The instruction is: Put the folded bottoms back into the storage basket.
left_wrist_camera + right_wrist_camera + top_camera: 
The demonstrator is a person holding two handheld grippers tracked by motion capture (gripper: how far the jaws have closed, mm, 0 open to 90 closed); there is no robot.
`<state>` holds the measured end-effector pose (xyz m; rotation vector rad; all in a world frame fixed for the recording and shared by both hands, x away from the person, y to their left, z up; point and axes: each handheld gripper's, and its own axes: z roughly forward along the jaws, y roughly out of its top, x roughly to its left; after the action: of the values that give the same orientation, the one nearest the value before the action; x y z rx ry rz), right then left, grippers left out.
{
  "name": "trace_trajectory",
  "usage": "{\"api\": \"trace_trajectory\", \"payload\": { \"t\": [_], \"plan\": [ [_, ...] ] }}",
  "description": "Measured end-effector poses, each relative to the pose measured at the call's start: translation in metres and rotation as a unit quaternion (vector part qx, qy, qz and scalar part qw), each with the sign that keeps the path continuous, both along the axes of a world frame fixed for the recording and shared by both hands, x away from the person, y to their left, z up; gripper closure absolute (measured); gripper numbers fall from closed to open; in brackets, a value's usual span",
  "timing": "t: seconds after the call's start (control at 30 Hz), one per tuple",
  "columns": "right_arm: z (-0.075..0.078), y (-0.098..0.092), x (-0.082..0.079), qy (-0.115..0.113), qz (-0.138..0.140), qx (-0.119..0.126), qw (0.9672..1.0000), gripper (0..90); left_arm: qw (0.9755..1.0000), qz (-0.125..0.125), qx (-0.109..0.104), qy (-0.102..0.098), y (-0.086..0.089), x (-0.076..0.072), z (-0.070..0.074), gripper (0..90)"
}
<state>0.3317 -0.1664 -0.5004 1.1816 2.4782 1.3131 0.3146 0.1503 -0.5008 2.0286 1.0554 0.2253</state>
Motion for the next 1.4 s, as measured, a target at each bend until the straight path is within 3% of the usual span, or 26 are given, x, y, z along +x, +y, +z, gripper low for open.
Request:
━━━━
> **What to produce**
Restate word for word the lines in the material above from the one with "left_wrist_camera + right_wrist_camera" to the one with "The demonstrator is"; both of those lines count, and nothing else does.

> **Response box**
left_wrist_camera + right_wrist_camera + top_camera: 
The demonstrator is a person holding two handheld grippers tracked by motion capture (gripper: how far the jaws have closed, mm, 0 open to 90 closed); there is no robot.

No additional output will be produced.